Why I prefer apartments over hotels
I never stay in hotels, always in Airbnb apartments because I love to cook and explore local supermarkets, where you can learn so much about what people eat and how they shop. When I was staying on Place des Vosges in Paris, I noticed you could buy small portions, a single cup of flour, perhaps because there is so little storage in tiny city apartments.
What to pack
I pack a practical, comfortable wardrobe, with lots of black and white, even though I’m a colour bug. Sneakers form the basis of the look; good walking shoes are essential. I try to take two back-up battery charger packs for the phone, as I rely on this device for navigation. No heavy suitcases – many apartments in Europe don’t have lifts.
Favourite food memory
I have a strange spiritual infinity with Italy; somehow the food calls to me. And after I heard about an incredibly rare pasta, Su Filindeu (Threads of God), the secret recipe and method passed down from mother to daughter in a single family in a little village in Sardinia, and in danger of extinction, the story haunted me. How could I learn to make this pasta? Then I saw Jamie Oliver had visited and realised the cat was out of the bag – the recipe was being shared. I called a Sardinian friend and set off for Domu Antiga, a little family farmhouse and cooking school. It was gorgeous. There was practically a ladder to my loft room, I spent a whole day making bread – six types. We made rabbit stew, sharing our dishes with guests. We learnt to make cheese, the milk delivered warm in an old-fashioned milk can.

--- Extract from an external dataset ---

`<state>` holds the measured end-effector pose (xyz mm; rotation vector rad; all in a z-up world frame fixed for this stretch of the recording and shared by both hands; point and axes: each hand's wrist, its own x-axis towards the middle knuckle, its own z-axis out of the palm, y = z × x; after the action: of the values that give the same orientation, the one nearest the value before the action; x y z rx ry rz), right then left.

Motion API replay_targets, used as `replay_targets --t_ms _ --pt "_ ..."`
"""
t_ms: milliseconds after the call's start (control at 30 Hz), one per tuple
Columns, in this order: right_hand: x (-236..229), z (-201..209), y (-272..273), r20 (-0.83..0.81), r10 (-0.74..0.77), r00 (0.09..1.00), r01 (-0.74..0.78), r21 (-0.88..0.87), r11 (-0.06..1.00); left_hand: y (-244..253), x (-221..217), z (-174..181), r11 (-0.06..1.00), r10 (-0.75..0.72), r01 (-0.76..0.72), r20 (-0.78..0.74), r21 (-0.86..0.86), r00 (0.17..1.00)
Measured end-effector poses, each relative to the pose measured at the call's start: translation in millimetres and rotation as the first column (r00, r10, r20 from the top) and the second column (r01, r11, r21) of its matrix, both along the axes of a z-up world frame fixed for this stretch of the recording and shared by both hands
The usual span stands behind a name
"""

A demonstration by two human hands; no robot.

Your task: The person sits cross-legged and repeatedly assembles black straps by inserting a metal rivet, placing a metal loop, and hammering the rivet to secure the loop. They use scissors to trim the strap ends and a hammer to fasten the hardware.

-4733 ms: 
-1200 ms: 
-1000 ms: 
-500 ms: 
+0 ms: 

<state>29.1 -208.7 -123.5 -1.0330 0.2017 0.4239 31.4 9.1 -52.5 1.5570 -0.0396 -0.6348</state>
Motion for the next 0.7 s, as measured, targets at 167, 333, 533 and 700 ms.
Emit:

The pleasure of dining local
In Modena I found a small restaurant run by a couple in their 70s: local crowd, a scribbled menu, bottle of prosecco slammed down, someone standing on the table belting out opera and being heckled – something to do with football. I much preferred it to the famous Michelin-starred restaurant I visited earlier. My favourite-ever meal is El Quim in Barcelona’s Mercado de La Boqueria where I ate tiny baby squid, smaller than my fingernail.
What to buy
Cooking accessories, such as a pasta cutter from Bologna. And I buy wooden spoons everywhere. There seem to be different shapes in different countries. My favourite was found in Paris; it’s made from olive wood. I also buy small artworks.
Poh Ling Yeow is a member of the 2024 judging panel for MasterChef Australia, now screening on Network 10 and 10 Play.